A cryptocurrency’s success depends on many factors:
- A genuine use case that goes beyond mere speculation
- The quality of the technology
- The talent of the immediate team
- An engaged user community
- The developer ecosystem
- The application ecosystem and partnerships
- An effective incentive mechanism through tokenomics
Risks
Bad tokenomics and scams are aplenty. A token that enables founders and early investors to sell early is at risk of collapse if early investors flood the market with their cryptocurrency and exit. This has also happened for a number of cases where coordinated actors artificially pumped the value of tokens before dumping (“pump and dump”) them onto the newbies who were left holding the bag with nobody to sell to. Poorly designed tokenomics may prevent users from transacting with the token or otherwise using it in a manner that benefits the ecosystem.
A vision of the future
This brings me to the key point of this article. Investing (gambling?) in cryptocurrency is risky, but some cryptocurrencies have been through the “Crypto Winter” of 2018-2019 and have emerged the better for it. Supporting a cryptocurrency project today could be likened to supporting an information technology company in the 1990s, i.e. it would be an investment in the future of technology and finance. We do not know if the project we are supporting would be tomorrow’s Amazon or Paypal on the one hand – or tomorrow’s Pets.com on the other. If you have not heard of Pets.com, that is because it shut down in the Dot Com crash of 2000, losing investors a lot of money, with its shares dropping from $11 at IPO to $0.19 when its liquidation was announced. However, we can make some educated assessments based on the success factors I mentioned previously.
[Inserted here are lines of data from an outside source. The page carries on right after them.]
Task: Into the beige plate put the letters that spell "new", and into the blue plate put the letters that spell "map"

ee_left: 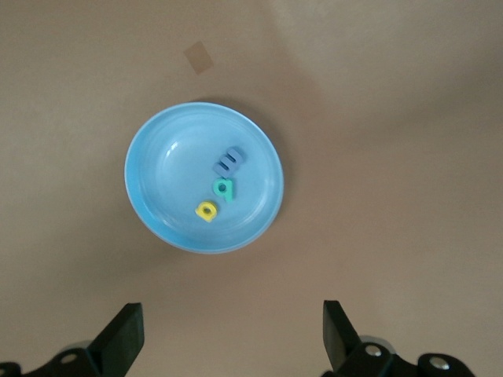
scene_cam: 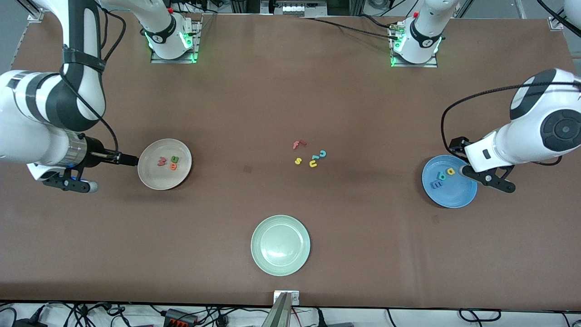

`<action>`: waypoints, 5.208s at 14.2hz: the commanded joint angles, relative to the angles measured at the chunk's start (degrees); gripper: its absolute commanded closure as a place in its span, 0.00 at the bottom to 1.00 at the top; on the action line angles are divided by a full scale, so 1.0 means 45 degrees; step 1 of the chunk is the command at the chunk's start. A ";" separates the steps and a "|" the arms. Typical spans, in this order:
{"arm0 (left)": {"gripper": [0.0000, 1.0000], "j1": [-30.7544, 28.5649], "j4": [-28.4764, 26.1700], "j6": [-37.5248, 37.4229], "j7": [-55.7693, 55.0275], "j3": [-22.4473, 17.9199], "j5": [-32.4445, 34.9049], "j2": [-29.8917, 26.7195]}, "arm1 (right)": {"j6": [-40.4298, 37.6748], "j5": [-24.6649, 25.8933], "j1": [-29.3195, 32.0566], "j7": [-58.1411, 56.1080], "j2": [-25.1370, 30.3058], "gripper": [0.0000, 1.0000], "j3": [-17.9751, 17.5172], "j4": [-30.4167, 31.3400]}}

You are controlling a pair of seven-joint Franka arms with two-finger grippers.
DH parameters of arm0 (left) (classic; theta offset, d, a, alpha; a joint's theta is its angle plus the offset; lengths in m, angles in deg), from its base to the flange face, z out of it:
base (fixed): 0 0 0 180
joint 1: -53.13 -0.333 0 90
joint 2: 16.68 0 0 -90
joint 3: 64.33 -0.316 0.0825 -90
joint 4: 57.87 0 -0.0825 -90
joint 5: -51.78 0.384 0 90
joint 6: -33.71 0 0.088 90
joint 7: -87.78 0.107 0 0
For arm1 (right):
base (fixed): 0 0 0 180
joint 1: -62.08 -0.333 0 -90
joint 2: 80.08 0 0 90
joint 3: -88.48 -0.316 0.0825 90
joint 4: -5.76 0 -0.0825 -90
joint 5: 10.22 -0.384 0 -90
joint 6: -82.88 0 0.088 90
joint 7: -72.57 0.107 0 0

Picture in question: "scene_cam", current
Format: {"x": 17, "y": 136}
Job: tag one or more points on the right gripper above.
{"x": 94, "y": 149}

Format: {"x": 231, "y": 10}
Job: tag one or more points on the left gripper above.
{"x": 458, "y": 144}

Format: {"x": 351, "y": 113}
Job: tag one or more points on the teal foam letter b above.
{"x": 441, "y": 175}

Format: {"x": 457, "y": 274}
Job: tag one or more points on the blue foam letter m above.
{"x": 435, "y": 184}

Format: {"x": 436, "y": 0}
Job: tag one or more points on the pink foam letter m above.
{"x": 162, "y": 161}

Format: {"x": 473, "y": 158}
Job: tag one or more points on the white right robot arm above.
{"x": 27, "y": 141}

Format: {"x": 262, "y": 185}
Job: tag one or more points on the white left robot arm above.
{"x": 522, "y": 141}

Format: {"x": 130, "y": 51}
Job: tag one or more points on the blue plate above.
{"x": 458, "y": 193}

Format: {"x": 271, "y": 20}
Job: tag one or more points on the light brown plate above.
{"x": 156, "y": 177}

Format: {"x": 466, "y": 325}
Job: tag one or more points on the black red power strip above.
{"x": 179, "y": 318}

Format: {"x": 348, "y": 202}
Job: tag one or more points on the red foam letter f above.
{"x": 297, "y": 145}

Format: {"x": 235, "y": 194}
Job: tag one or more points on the pale green plate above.
{"x": 280, "y": 245}

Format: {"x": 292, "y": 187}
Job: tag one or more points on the white connector block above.
{"x": 297, "y": 9}

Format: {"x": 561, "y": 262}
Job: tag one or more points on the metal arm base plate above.
{"x": 196, "y": 45}
{"x": 426, "y": 64}

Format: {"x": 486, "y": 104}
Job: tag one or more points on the small metal mounting bracket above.
{"x": 295, "y": 297}

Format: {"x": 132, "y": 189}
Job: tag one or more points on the aluminium camera pole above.
{"x": 279, "y": 313}
I made this analogy to a colleague who advised me that he was risk averse. “I would invest in the shares of the companies that provide blockchain services”, he told me. But what if the companies of the future do not publicly offer shares at all? Capital investments in the blockchain and cryptocurrency space have really been made through investors buying up tokens during the ICO (technically they are “investors” only if it was an STO, but who really believes that people who bought utility tokens did so because they expected to use up all the tokens on the service?). In some cases (but not all), tokens even provide some level of influence over how the corresponding blockchain is to be run (if it is a blockchain project, and not merely a technology service).
We pay our cloud computing bills in fiat currency. Your Apple iCloud, Microsoft OneDrive or Google Drive bills are paid in fiat. Likewise if you or your company hosts websites or applications on the cloud. In the future, some of your technology providers may be cryptocurrency-related, with payments possible in fiat or cryptocurrency.
New blockchain companies have built upon the “decentralisation” ethos and applied it to their organisation structures. Few have entirely done away with organisational hierarchies, but there are organisations with teams spread across the globe and individuals working from within the comfort of their home or nearby cafe (or a low cost-of-living tropical location), so long as they can make themselves available for the weekly conference call and deliver their work. Could we see a future in which developers work on their own time without a contract bound by the laws of any country, but perhaps with an agreement that is visible to the public and clarified in code?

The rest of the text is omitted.